Show that \(G={\rm SL}_2({\mathbb R})\) has no finite dimensional unitary representations except the trivial one.

Instructions:

• For \(m\in{\mathbb N}\) show

  $$\left(\begin{array}{cc}m & \\ & m^{-1}\end{array}\right) A(t) \left(\begin{array}{cc}m & \\ & m^{-1}\end{array}\right)^{-1} = A(m^2t)=A (t)^{m^2}.$$

  Let \(\phi: G\to{\rm U}(n)\) be a representation. Show that the eigenvalues of \(\phi(A(t))\) are a permutation of their m-th powers for every \(m\in{\mathbb N}\). Conclude that they all must be equal to 1.

• Show that the normal subgroup of G generated by \(\{A(t): t\in{\mathbb R}\}\) is the whole group.

Exercise 6.9

Let \((\pi,V_\pi)\) be a unitary representation of the locally compact group G. Let \(f\in L^1(G)\).

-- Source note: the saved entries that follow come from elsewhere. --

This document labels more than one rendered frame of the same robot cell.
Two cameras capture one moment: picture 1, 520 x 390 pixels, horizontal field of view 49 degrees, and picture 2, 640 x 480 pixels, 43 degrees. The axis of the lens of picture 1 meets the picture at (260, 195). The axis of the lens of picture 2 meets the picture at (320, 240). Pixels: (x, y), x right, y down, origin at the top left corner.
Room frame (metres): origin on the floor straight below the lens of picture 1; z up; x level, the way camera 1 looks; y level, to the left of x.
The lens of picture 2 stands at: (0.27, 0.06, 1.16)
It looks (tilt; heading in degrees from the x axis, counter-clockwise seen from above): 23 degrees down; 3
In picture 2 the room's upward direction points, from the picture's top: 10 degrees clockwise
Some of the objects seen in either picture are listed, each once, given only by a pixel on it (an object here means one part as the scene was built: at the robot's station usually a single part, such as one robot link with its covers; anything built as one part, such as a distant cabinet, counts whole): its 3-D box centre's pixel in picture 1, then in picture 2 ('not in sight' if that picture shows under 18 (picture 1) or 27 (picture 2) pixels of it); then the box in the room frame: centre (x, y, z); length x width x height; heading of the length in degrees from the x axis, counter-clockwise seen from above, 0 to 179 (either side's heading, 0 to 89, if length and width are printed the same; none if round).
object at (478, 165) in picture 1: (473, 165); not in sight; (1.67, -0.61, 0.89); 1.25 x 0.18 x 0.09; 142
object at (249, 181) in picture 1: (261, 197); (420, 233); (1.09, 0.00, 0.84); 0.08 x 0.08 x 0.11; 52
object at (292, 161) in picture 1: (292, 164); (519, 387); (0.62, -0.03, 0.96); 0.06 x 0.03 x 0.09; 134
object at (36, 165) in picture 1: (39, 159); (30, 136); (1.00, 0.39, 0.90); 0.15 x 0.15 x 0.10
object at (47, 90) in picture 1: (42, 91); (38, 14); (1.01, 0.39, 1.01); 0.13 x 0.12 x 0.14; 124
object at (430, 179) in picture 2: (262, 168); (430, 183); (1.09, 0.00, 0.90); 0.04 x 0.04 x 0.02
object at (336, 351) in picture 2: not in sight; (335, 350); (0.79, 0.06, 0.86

Show that the Bochner integral

$$\int_G f(x)\pi(x)\,dx\ \in\ {\cal B}(V_\pi)$$

exists and that the so defined operator coincides with \(\pi(f)\) as defined in Proposition 6.2.1.

(Hint: Use Corollary 1.3.6 (d) and Lemma B.6.2 as well as Proposition B.6.3.)

Exercise 6.10

In Lemma 6.2.2 we have shown that for a representation π and Dirac functions φ _U the numbers \(\Vert{\pi(\phi_U)v-v}\Vert\) become arbitrarily small for fixed \(v\in V_ \pi\). Give an example, in which \(\Vert{\pi(\phi_U)-{\rm Id}}\Vert_{\rm op}\) does not become small as the support of the Dirac function φ _U shrinks.

Exercise 6.11

Give an example of a representation that possesses cyclic vectors without being irreducible.

6.3.1 Notes

As for abelian groups, one can associate to each locally compact group G the group \(C^*\)-algebra \(C^*(G)\). It is defined as the completion of \(L^1(G)\) with respect to the norm

$\|f{{\|}_{{{C}^{*}}}}\ \overset{\text{def}}{\mathop{=}}\,\sup \{\|\pi (f)\|:\pi \ \text{a}\,\text{unitary}\,\text{representation}\,\text{of}\,\text{G}\},$

which is finite since \(\|\pi(f)\|\leq \|f\|_1\) for every unitary representation π of G. By definition of the norm, every unitary representation π of G extends to a \(*\)-representation of \(C^*(G)\), and, as for \(L^1(G)\), this extension provides a one-to-one correspondence between the unitary representation of G to the non-degenerate \(*\)-representations of \(C^*(G)\). Therefore, the rich representation theory of general \(C^*\)-algebras, as explained beautifully in Dixmier’s classic book [Dix96] can be used for the study of unitary representations of G. For a more recent treatment of \(C^*\)-algebras related to locally compact groups we also refer to Dana William’s book [Wil07].